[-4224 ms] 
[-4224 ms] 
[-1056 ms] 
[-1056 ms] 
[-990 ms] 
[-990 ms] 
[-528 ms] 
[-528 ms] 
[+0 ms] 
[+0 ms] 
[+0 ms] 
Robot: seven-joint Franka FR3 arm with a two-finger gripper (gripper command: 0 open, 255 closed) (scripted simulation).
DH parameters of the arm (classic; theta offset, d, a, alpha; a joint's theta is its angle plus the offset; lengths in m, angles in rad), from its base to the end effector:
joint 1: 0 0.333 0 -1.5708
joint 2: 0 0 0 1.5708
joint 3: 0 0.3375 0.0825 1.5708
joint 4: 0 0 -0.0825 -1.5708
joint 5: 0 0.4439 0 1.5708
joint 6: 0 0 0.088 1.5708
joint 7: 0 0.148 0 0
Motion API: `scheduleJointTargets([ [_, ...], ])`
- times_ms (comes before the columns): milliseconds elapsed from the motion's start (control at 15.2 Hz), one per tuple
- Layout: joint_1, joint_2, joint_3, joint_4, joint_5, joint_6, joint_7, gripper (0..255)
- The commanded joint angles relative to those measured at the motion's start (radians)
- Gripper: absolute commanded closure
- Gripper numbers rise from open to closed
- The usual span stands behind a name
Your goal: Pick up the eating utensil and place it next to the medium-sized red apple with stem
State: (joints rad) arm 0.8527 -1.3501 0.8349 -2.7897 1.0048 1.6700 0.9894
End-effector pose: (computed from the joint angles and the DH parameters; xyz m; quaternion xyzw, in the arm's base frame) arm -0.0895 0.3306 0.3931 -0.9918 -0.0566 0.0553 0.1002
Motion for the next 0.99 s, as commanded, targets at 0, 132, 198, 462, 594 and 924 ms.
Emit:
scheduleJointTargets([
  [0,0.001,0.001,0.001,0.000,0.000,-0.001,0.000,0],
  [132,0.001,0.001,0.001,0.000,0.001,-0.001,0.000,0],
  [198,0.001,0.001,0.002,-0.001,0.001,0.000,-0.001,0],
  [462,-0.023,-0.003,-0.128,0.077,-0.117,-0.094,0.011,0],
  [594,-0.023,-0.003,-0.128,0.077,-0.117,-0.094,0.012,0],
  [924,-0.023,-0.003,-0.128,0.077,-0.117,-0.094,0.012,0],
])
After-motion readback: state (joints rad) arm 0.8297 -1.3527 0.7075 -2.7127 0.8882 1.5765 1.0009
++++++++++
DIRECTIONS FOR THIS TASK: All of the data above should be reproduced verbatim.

ANSWER SECTION:
[-4224 ms] 
[-4224 ms] 
[-1056 ms] 
[-1056 ms] 
[-990 ms] 
[-990 ms] 
[-528 ms] 
[-528 ms] 
[+0 ms] 
[+0 ms] 
[+0 ms] 
Robot: seven-joint Franka FR3 arm with a two-finger gripper (gripper command: 0 open, 255 closed) (scripted simulation).
DH parameters of the arm (classic; theta offset, d, a, alpha; a joint's theta is its angle plus the offset; lengths in m, angles in rad), from its base to the end effector:
joint 1: 0 0.333 0 -1.5708
joint 2: 0 0 0 1.5708
joint 3: 0 0.3375 0.0825 1.5708
joint 4: 0 0 -0.0825 -1.5708
joint 5: 0 0.4439 0 1.5708
joint 6: 0 0 0.088 1.5708
joint 7: 0 0.148 0 0
Motion API: `scheduleJointTargets([ [_, ...], ])`
- times_ms (comes before the columns): milliseconds elapsed from the motion's start (control at 15.2 Hz), one per tuple
- Layout: joint_1, joint_2, joint_3, joint_4, joint_5, joint_6, joint_7, gripper (0..255)
- The commanded joint angles relative to those measured at the motion's start (radians)
- Gripper: absolute commanded closure
- Gripper numbers rise from open to closed
- The usual span stands behind a name
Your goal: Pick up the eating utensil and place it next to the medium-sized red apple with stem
State: (joints rad) arm 0.8527 -1.3501 0.8349 -2.7897 1.0048 1.6700 0.9894
End-effector pose: (computed from the joint angles and the DH parameters; xyz m; quaternion xyzw, in the arm's base frame) arm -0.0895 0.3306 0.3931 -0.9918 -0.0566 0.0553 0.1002
Motion for the next 0.99 s, as commanded, targets at 0, 132, 198, 462, 594 and 924 ms.
Emit:
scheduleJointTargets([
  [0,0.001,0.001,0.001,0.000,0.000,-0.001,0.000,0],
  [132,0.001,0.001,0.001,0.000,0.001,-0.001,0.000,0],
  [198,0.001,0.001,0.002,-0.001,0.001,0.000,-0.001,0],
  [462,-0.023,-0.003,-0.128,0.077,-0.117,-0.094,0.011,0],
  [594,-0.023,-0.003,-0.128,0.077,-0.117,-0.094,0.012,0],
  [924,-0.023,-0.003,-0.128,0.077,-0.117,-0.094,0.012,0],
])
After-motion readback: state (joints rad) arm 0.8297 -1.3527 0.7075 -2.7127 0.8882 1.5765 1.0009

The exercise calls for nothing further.